About this task
Every record below must come back exactly as written, with the images dropped.

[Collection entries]

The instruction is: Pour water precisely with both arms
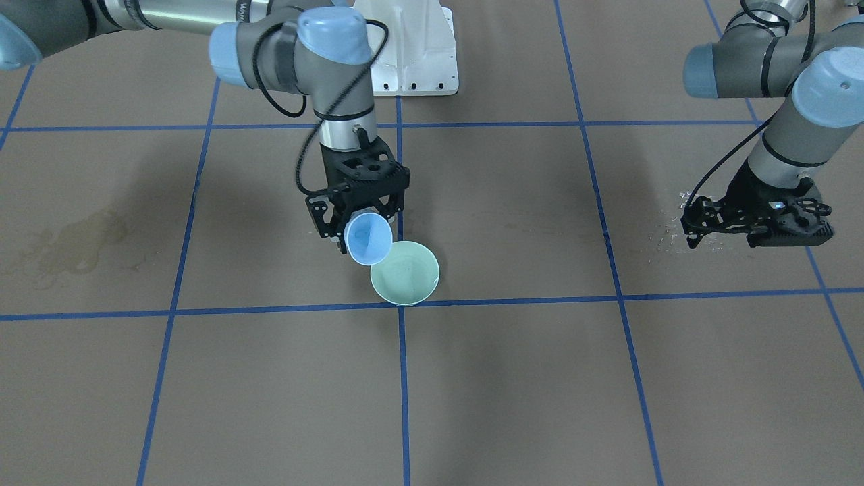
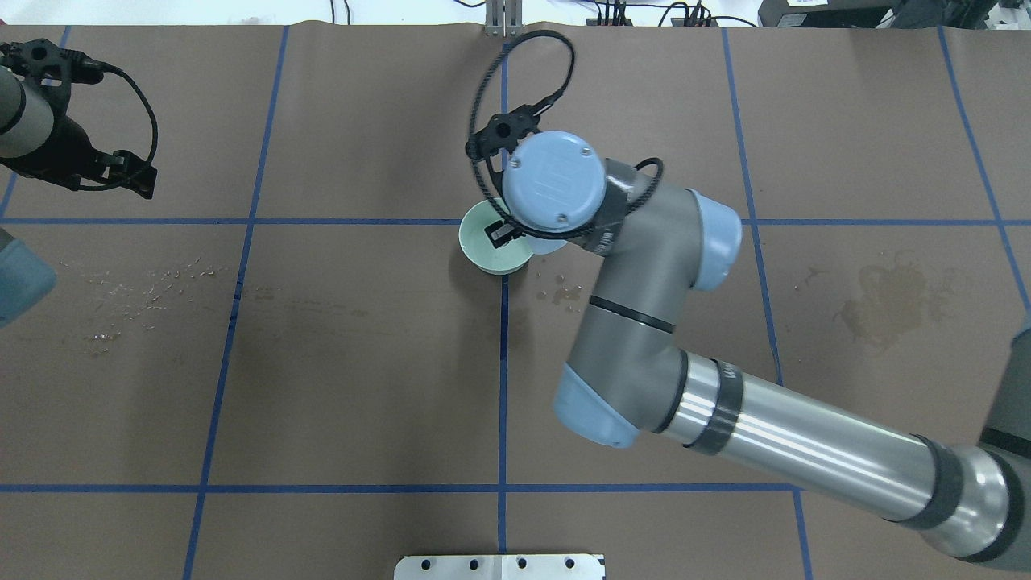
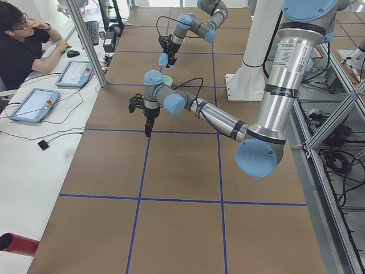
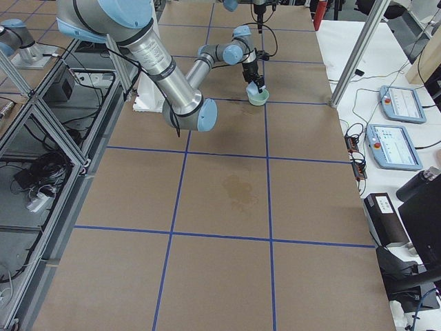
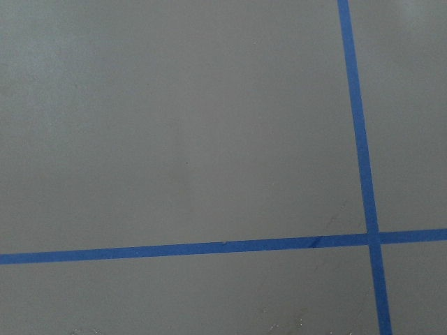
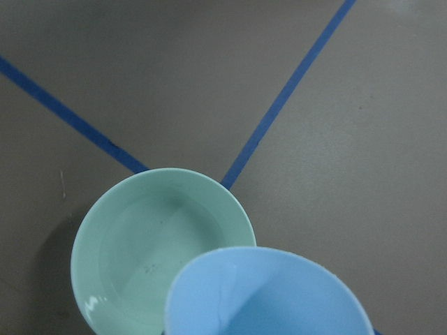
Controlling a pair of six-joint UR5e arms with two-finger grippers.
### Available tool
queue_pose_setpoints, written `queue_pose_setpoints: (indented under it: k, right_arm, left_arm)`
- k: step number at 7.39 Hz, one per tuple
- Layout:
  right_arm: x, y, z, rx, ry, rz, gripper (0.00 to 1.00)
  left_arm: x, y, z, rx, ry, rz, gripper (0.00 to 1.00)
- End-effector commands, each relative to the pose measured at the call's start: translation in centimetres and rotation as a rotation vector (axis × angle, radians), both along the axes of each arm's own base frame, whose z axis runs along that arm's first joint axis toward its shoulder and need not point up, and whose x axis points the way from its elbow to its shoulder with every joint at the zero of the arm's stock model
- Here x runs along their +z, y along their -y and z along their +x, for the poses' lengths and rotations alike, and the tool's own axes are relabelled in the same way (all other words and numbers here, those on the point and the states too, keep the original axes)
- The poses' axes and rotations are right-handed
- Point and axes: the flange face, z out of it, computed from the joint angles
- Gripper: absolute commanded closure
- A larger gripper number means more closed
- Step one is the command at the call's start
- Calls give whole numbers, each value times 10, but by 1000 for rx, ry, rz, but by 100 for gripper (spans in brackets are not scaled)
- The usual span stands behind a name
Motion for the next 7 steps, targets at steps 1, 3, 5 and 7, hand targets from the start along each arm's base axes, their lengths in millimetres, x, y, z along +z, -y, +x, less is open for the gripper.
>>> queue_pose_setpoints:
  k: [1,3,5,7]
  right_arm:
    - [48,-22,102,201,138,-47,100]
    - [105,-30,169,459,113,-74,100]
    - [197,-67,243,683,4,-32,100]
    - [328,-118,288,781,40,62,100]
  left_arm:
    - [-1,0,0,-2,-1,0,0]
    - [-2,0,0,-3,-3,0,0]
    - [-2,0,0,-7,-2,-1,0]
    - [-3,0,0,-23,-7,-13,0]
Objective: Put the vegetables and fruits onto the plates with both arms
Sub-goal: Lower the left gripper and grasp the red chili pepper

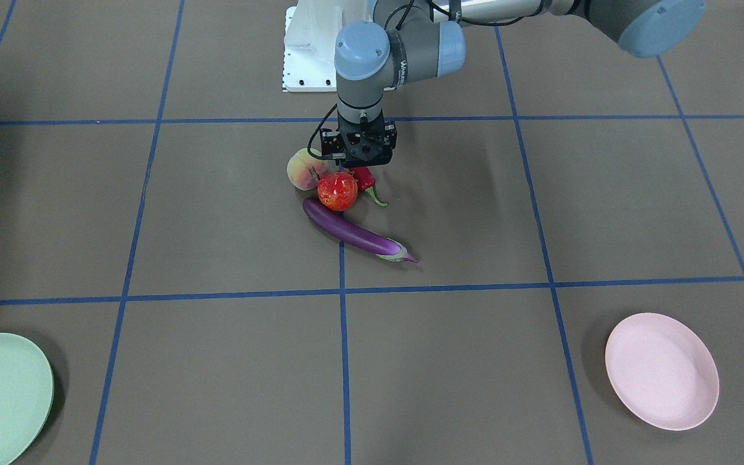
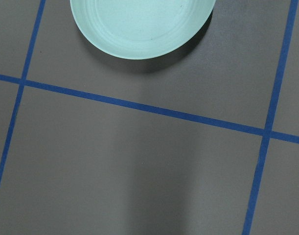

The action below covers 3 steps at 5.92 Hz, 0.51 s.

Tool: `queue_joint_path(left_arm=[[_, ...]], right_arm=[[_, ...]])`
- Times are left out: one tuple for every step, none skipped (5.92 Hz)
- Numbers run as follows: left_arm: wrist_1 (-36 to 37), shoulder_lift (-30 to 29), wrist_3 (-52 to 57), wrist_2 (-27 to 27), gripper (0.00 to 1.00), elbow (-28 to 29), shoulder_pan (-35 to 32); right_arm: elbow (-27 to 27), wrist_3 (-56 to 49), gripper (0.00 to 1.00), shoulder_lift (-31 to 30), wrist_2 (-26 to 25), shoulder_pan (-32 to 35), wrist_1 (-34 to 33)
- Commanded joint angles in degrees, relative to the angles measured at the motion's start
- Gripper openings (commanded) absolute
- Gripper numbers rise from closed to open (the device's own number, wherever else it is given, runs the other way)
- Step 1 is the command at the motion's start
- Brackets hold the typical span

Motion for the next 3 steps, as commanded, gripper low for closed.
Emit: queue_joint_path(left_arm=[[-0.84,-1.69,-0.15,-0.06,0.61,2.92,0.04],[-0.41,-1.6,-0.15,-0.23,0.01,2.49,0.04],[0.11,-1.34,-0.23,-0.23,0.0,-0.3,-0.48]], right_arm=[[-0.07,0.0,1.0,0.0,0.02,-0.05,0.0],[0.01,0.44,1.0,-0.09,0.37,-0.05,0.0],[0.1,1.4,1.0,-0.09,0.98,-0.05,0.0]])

Exercise result
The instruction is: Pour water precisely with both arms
Controlling a pair of six-joint UR5e arms with two-finger grippers.
### Available tool
queue_pose_setpoints, written `queue_pose_setpoints: (indented under it: k, right_arm, left_arm)`
- k: step number at 7.39 Hz, one per tuple
- Layout:
  right_arm: x, y, z, rx, ry, rz, gripper (0.00 to 1.00)
  left_arm: x, y, z, rx, ry, rz, gripper (0.00 to 1.00)
- End-effector commands, each relative to the pose measured at the call's start: translation in centimetres and rotation as a rotation vector (axis × angle, radians), both along the axes of each arm's own base frame, whose z axis runs along that arm's first joint axis toward its shoulder and need not point up, and whose x axis points the way from its elbow to its shoulder with every joint at the zero of the arm's stock model
- Here x runs along their +z, y along their -y and z along their +x, for the poses' lengths and rotations alike, and the tool's own axes are relabelled in the same way (all other words and numbers here, those on the point and the states too, keep the original axes)
- The poses' axes and rotations are right-handed
- Point and axes: the flange face, z out of it, computed from the joint angles
- Gripper: absolute commanded closure
- A larger gripper number means more closed
- Step one is the command at the call's start
- Calls give whole numbers, each value times 10, but by 1000 for rx, ry, rz, but by 100 for gripper (spans in brackets are not scaled)
- The usual span stands behind a name
Motion for the next 7 steps, targets at steps 1, 3, 5 and 7, hand targets from the start along each arm's base axes, their lengths in millimetres, x, y, z along +z, -y, +x, less is open for the gripper.
>>> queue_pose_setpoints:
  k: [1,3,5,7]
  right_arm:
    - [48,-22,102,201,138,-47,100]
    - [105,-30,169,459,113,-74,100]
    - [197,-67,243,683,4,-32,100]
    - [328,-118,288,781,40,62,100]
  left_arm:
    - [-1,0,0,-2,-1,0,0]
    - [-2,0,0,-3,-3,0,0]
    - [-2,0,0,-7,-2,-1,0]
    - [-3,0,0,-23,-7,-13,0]
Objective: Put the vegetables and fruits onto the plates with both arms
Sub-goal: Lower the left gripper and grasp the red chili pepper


The action below covers 3 steps at 5.92 Hz, 0.51 s.

Tool: `queue_joint_path(left_arm=[[_, ...]], right_arm=[[_, ...]])`
- Times are left out: one tuple for every step, none skipped (5.92 Hz)
- Numbers run as follows: left_arm: wrist_1 (-36 to 37), shoulder_lift (-30 to 29), wrist_3 (-52 to 57), wrist_2 (-27 to 27), gripper (0.00 to 1.00), elbow (-28 to 29), shoulder_pan (-35 to 32); right_arm: elbow (-27 to 27), wrist_3 (-56 to 49), gripper (0.00 to 1.00), shoulder_lift (-31 to 30), wrist_2 (-26 to 25), shoulder_pan (-32 to 35), wrist_1 (-34 to 33)
- Commanded joint angles in degrees, relative to the angles measured at the motion's start
- Gripper openings (commanded) absolute
- Gripper numbers rise from closed to open (the device's own number, wherever else it is given, runs the other way)
- Step 1 is the command at the motion's start
- Brackets hold the typical span

Motion for the next 3 steps, as commanded, gripper low for closed.
Emit: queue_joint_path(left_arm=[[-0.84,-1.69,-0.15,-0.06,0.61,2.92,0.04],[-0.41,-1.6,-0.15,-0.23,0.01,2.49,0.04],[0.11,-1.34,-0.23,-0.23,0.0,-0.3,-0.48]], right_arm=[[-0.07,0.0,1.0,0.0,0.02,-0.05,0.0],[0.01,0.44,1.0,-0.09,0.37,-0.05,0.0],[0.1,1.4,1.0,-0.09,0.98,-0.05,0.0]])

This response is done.